◆ REQUIRED WORK
Nothing but the lines below from the one holding "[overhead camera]" up to and including the one holding "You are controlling" should be copied, exactly and without pictures.

◆ DATA BELOW

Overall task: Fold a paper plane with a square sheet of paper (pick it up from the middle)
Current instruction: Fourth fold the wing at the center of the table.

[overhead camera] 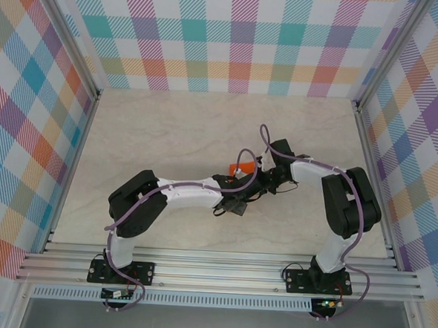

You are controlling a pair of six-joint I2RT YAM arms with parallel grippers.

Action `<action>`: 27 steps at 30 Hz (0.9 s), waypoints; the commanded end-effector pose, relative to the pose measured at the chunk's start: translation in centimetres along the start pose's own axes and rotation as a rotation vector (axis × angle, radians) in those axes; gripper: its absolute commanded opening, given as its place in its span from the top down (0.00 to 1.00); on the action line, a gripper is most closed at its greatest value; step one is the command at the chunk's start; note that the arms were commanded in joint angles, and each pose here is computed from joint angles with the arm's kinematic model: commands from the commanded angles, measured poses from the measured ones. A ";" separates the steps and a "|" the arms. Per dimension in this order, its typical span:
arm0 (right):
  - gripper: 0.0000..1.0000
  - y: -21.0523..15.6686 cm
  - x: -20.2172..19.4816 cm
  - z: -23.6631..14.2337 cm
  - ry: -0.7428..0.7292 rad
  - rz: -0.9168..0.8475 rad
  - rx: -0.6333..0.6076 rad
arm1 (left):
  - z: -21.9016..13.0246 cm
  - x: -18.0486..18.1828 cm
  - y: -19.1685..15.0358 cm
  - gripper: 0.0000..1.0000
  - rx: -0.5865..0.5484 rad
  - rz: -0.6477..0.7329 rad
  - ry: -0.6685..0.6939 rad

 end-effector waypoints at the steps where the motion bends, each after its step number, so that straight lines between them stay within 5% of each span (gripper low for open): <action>1: 0.89 0.4 1.0 -0.6 0.022 -0.016 -0.007 | -0.1 -0.2 -0.1 0.65 -0.021 -0.005 0.027; 12: 0.89 0.3 1.1 -0.7 0.016 -0.016 -0.003 | 0.0 0.1 -0.4 0.77 -0.021 -0.018 0.043; 27: 0.89 0.4 1.1 -0.8 0.013 -0.017 -0.006 | 0.0 0.9 -0.7 0.78 -0.035 -0.031 0.081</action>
Point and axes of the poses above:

◆ EXPECTED ANSWER
[overhead camera] 

You are controlling a pair of six-joint I2RT YAM arms with parallel grippers.

The response is now finished.